- Built up bit by bit.
- Utilise nextflow training best practices.
- Initially start with a few files on local directory, move to AWS batch.
- Document and tag every step
- Let's start with a template that get stuff from, but it not exactly the same as, an nf-core template.
- In particular, I'd like to use a few of the base configuration files in nf-core, so we can direct different resources to different processes depending on the labels.
- This should run with
nextflow run main.nf --input data/samplesheet.csv --outdir results
- The result should be just the channel containing the example files
Decided to see if a FASTQC_TRIMGALORE subworkflow (from cutandrun) would work.
This seems to work, and makes for another good tag point.
If you check out this tag you should be able to run with nextflow run main.nf --input data/samplesheet.csv --outdir results
- This version should place the trimmed results and fastqc results into the outdir.

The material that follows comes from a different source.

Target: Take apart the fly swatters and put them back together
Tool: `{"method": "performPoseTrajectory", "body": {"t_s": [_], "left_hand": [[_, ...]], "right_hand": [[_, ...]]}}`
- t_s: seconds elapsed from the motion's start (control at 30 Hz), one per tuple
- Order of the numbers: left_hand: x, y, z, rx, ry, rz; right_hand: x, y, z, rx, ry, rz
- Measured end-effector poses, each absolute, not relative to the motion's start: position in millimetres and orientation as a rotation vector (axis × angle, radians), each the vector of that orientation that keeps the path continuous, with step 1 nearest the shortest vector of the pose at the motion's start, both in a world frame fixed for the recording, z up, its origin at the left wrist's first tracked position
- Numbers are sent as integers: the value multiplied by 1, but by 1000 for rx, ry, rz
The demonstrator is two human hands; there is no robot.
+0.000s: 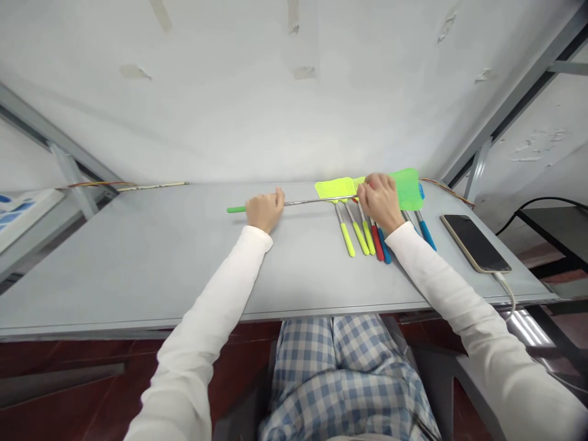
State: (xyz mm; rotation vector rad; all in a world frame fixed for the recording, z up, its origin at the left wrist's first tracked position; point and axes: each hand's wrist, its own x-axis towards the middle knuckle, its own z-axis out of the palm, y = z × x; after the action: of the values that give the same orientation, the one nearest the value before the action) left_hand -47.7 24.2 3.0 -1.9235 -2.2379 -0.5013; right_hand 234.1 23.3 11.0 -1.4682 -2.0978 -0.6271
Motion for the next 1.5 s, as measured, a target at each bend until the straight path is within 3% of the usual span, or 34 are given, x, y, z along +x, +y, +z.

- This version records software versions.
I still needed to build the genome index (both botwie2 and faidx, so I cobbled together a PREPARE_GENOME subworkflow based on one of the nf-core pipelines. Not sure why the bowtie2/build module from nf-core uses process-high, so I changed it to process-medium.
Should be runnable with
nextflow run main.nf --input data/samplesheet.csv --outdir results/ --fasta data/genome/ecoli_rel606.fasta
This runs bowtie and samtools. It took a bit of work to realise that the bowtie index needed to be a value Channel, not a queue channel, so I could re-use it.
Should be runnable with
nextflow run main.nf --input data/samplesheet.csv --outdir results/ --fasta data/genome/ecoli_rel606.fasta
The final VCF files should go into results/03_vcf/vcf.
I used a slightly different method for the vinal varian calling, but the basic idea is the same.
The final pipeline can be run with bash s3-run.sh
. Please change your group name before running.